** Opening DATA PROVIDED block **

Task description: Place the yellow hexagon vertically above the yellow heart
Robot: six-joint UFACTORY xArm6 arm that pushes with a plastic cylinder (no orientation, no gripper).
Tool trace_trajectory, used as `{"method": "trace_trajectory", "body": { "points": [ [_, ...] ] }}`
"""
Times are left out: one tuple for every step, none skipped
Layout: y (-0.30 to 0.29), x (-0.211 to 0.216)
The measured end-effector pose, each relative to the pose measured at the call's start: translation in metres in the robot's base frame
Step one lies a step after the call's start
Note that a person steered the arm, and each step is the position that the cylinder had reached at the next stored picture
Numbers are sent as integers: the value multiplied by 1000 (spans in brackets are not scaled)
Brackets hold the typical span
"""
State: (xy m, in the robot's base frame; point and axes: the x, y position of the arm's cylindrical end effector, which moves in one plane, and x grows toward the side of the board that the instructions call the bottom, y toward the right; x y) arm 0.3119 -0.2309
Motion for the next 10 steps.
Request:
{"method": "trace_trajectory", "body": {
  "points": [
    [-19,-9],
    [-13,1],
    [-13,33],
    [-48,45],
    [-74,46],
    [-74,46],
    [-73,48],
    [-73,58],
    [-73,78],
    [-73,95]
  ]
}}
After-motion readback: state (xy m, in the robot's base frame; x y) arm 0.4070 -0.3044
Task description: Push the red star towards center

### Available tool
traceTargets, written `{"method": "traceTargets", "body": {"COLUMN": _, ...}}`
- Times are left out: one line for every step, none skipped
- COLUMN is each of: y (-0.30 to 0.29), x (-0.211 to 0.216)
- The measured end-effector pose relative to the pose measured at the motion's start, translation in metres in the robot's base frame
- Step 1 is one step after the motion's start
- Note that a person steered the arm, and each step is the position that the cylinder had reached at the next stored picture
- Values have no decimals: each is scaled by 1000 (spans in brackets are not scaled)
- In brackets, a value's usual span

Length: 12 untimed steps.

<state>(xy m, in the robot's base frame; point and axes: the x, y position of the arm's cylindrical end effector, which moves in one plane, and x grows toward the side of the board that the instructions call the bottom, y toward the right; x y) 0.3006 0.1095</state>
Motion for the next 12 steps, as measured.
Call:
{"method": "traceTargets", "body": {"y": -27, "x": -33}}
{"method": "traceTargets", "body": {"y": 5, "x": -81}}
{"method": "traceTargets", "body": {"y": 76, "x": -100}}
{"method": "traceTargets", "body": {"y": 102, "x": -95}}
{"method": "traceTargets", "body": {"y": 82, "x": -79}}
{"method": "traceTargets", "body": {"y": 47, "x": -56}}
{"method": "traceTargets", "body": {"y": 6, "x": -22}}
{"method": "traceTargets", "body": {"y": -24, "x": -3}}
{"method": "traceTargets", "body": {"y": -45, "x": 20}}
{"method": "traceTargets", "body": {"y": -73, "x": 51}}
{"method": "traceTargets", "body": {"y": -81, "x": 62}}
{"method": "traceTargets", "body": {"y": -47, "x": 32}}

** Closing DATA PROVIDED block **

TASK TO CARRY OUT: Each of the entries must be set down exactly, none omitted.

FINISHED EXERCISE:
Task description: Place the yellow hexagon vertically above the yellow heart
Robot: six-joint UFACTORY xArm6 arm that pushes with a plastic cylinder (no orientation, no gripper).
Tool trace_trajectory, used as `{"method": "trace_trajectory", "body": { "points": [ [_, ...] ] }}`
"""
Times are left out: one tuple for every step, none skipped
Layout: y (-0.30 to 0.29), x (-0.211 to 0.216)
The measured end-effector pose, each relative to the pose measured at the call's start: translation in metres in the robot's base frame
Step one lies a step after the call's start
Note that a person steered the arm, and each step is the position that the cylinder had reached at the next stored picture
Numbers are sent as integers: the value multiplied by 1000 (spans in brackets are not scaled)
Brackets hold the typical span
"""
State: (xy m, in the robot's base frame; point and axes: the x, y position of the arm's cylindrical end effector, which moves in one plane, and x grows toward the side of the board that the instructions call the bottom, y toward the right; x y) arm 0.3119 -0.2309
Motion for the next 10 steps.
Request:
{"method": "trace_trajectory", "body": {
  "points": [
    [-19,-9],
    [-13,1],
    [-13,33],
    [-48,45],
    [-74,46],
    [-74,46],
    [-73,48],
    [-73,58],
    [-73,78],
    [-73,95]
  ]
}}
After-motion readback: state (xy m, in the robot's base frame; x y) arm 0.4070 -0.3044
Task description: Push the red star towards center

### Available tool
traceTargets, written `{"method": "traceTargets", "body": {"COLUMN": _, ...}}`
- Times are left out: one line for every step, none skipped
- COLUMN is each of: y (-0.30 to 0.29), x (-0.211 to 0.216)
- The measured end-effector pose relative to the pose measured at the motion's start, translation in metres in the robot's base frame
- Step 1 is one step after the motion's start
- Note that a person steered the arm, and each step is the position that the cylinder had reached at the next stored picture
- Values have no decimals: each is scaled by 1000 (spans in brackets are not scaled)
- In brackets, a value's usual span

Length: 12 untimed steps.

<state>(xy m, in the robot's base frame; point and axes: the x, y position of the arm's cylindrical end effector, which moves in one plane, and x grows toward the side of the board that the instructions call the bottom, y toward the right; x y) 0.3006 0.1095</state>
Motion for the next 12 steps, as measured.
Call:
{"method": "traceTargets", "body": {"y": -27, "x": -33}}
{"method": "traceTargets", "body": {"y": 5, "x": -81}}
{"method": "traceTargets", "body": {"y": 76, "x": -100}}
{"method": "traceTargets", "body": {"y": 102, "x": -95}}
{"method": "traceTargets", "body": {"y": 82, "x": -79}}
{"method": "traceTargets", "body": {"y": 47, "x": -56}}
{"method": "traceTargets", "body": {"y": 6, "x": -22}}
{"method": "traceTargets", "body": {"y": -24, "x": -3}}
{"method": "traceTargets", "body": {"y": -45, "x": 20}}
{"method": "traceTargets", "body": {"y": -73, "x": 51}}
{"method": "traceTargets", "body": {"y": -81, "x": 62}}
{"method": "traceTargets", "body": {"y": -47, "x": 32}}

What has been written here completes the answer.